**SUPPLIED INFORMATION**
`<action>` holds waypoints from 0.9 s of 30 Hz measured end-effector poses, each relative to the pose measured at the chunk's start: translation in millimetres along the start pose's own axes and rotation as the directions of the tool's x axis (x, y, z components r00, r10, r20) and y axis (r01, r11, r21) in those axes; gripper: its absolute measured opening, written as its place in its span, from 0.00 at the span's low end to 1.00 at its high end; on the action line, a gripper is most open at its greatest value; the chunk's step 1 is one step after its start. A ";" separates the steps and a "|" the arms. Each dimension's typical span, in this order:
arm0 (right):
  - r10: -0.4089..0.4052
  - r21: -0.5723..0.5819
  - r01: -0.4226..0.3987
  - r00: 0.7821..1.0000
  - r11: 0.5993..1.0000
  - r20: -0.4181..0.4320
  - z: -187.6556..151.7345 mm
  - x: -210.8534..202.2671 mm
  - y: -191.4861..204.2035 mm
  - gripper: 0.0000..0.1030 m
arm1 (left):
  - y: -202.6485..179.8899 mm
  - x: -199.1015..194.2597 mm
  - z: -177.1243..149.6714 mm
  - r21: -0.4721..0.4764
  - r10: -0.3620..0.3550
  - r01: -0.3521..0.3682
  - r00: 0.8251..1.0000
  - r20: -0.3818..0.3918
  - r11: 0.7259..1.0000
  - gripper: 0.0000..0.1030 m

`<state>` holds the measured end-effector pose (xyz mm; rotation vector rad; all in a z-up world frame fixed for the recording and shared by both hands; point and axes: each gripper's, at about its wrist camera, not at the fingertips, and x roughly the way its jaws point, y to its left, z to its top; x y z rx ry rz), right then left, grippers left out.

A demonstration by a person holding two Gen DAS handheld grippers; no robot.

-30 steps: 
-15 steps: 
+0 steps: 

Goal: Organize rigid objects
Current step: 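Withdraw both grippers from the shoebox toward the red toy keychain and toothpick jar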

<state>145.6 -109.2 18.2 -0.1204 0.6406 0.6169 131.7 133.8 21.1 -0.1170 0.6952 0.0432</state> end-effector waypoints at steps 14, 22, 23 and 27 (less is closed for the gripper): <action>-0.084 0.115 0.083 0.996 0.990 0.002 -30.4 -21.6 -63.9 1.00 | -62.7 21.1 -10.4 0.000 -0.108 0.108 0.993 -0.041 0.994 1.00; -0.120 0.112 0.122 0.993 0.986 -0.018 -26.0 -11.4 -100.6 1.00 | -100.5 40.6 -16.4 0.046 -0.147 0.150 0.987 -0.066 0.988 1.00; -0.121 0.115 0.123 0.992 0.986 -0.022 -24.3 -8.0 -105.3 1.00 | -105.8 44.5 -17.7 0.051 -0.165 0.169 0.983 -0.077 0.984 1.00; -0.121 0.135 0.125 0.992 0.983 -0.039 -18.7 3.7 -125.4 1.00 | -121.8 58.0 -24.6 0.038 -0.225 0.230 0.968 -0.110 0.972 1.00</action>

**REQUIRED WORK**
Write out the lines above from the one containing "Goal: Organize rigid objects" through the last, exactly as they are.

**RESULT OF THIS TASK**
Goal: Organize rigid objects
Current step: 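Withdraw both grippers from the shoebox toward the red toy keychain and toothpick jar
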
<state>145.6 -109.2 18.2 -0.1204 0.6406 0.6169 131.7 133.8 21.1 -0.1170 0.6952 0.0432</state> end-effector waypoints at steps 14, 22, 23 and 27 (less is closed for the gripper): <action>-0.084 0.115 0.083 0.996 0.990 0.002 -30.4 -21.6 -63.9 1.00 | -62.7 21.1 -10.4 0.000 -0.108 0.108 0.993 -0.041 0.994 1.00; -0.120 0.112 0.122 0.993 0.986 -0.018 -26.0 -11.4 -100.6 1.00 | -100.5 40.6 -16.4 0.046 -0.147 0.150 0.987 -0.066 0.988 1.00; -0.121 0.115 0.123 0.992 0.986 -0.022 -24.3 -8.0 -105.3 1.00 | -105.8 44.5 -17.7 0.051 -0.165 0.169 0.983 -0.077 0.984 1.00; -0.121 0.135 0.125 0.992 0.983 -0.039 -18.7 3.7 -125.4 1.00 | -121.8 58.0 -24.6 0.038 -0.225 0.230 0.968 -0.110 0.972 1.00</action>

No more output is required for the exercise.